All'improvviso la porta della piccola stanza si aprì e una delle donne che l'aveva rapita comparve sulla soglia. Alzati in piedi le disse col tono secco.
Silvia tentennò un istante, con gli occhi socchiusi e irritati dallo sperma e stentò a riconoscerla.
- Aiutatemi vi prego..lasciatemi andare - implorò la ragazza
- Alzati in piedi, non te lo voglio ripetere
Silvia tentennò un istante e l'istante dopo una violenta scossa elettrica la fece dimenare contro il muro: sbattè le ginocchia sul pavimento e si fece male ad un ginocchio. Le braccia legate dietro la schiena le facevano malissimo. Tutti i segni delle frustate si erano rianimati insieme, colpiti dalla scossa. Qualche piastrina elettrica aveva colpito il capezzolo ferito e lei aveva urlato.

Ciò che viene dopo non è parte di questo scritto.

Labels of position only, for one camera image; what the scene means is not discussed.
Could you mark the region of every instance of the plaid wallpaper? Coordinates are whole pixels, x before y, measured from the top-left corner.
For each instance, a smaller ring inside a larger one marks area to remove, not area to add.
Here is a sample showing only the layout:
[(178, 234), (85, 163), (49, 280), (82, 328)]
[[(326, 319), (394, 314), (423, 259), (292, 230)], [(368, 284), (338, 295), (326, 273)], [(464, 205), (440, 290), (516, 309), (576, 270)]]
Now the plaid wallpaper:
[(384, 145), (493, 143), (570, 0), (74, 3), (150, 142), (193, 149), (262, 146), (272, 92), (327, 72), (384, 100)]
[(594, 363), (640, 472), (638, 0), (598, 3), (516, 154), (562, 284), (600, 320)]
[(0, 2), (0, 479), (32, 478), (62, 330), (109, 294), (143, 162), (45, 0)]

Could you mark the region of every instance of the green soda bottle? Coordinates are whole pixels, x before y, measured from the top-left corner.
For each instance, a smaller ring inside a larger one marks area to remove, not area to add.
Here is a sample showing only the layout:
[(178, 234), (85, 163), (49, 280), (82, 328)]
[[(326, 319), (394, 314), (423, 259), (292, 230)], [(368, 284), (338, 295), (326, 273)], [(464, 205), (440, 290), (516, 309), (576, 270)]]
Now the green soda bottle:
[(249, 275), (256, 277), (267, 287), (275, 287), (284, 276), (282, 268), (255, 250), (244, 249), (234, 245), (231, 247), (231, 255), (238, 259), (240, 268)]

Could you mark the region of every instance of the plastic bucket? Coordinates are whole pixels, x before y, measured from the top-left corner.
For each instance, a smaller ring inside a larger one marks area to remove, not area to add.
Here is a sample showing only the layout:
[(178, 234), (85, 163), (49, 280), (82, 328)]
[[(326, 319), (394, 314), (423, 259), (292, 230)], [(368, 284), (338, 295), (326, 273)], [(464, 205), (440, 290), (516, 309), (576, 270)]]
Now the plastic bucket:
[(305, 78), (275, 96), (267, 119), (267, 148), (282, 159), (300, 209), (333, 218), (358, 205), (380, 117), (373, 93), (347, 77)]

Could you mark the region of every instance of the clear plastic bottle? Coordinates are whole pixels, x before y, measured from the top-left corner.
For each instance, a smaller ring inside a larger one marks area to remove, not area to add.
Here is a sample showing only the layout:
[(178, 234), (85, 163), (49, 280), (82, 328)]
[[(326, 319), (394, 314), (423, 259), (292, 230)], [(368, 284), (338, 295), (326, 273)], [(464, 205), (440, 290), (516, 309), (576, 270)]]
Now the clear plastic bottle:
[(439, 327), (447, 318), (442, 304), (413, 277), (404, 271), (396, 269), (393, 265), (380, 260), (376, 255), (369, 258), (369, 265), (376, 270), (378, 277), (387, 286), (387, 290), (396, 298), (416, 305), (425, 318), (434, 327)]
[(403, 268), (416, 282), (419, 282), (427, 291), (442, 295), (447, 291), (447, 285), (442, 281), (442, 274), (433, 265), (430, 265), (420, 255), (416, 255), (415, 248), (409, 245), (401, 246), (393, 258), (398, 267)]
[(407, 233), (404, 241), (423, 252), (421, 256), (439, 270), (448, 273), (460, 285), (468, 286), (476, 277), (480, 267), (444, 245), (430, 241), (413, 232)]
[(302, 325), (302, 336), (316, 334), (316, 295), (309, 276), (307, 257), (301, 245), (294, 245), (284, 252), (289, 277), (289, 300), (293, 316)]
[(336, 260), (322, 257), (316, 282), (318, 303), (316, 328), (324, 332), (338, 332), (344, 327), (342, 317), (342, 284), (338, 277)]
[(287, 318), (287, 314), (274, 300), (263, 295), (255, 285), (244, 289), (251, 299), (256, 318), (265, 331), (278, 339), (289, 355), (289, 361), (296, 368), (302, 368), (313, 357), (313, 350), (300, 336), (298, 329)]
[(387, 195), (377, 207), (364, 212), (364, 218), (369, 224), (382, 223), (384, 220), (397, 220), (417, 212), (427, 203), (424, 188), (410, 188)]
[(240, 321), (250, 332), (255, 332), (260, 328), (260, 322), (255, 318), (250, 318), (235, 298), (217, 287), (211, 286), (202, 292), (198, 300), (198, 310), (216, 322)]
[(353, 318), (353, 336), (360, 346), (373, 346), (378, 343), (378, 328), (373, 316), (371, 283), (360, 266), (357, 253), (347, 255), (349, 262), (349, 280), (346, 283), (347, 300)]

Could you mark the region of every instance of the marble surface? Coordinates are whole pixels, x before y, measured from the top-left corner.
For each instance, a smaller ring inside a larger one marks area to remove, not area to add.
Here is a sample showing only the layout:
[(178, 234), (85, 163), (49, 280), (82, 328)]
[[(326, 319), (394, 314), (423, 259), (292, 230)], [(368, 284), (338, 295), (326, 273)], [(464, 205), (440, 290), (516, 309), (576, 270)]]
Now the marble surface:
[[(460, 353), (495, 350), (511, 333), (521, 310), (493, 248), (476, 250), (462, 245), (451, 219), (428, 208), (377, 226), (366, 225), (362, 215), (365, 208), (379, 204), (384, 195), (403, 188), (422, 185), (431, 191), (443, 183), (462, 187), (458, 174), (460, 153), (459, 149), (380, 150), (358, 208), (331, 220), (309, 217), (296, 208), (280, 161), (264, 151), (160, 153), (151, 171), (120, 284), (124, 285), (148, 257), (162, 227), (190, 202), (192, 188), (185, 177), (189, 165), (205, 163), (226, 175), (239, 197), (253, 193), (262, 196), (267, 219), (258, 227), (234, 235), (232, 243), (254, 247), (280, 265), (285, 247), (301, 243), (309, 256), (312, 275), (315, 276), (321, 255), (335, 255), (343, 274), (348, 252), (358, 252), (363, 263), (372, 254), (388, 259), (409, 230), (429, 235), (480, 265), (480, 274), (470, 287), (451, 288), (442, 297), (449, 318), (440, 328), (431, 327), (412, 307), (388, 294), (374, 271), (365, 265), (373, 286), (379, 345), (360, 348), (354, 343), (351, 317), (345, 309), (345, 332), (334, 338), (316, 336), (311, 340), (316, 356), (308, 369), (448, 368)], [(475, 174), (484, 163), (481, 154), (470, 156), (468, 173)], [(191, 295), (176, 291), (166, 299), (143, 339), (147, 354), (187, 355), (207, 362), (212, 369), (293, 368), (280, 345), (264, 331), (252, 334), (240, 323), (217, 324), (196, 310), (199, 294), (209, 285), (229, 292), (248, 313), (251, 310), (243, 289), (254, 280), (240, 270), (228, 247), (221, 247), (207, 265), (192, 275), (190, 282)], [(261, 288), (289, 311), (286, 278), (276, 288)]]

Quando la scossà fini, Silvia cerco solo di alzarsi subito.
Puntò per terra la punta delle scarpe ma l'altissimo plateau non le dava contatto col pavimento e non capiva come tirarsi su. Provò a puntare il tacco ma non riusciva in quel caso a piegare le ginocchia per tirare su il resto del corpo. Si scoraggiò e disse - non ce la faccio, slegatemi...-
Un'altra scossa le trapassò il corpo. Stavolta brevissima. Provo a rotolarsi per terra puntando le ginocchia e e stavoltà riusci a rovesciare il peso del corpo. Adesso riusciva a puntare i piedi, e poi le ginocchia. Appoggiando la schiena al muro, sopportando il dolore della carne arrossata e lacera che sfregava contro il muro, strisciò verso l'alto e si trovò in piedi.
- Brava zoccoletta..- disse la donna. Vedi che ce la fai - Ti piacciono quelle scarpe da zoccola vero?
- Silvia la guardò e disse - si mi piacciono queste scarpe da zoccola..-
- Bravissima, e dimmi, ti piace andare in giro con un dildo infilato nel culo?
- Si mi piace andare in giro con un dildo infilato nel culo -
Era diventata una bambola che eseguiva i comandi. Non provò neanche a chiedere di essere pulita, rimase in piedi, tenendosi il più dritta possibile in attesa dei nuovi ordini. Sentiva di non avere più una volontà sua. Avrebbe voluto abbandonare il suo corpo ma invece la sua anima rimaneva dentro il corpo di una schiava obbligata a comportarsi da troia. Le venne nuovamente da piangere ma si trattenne.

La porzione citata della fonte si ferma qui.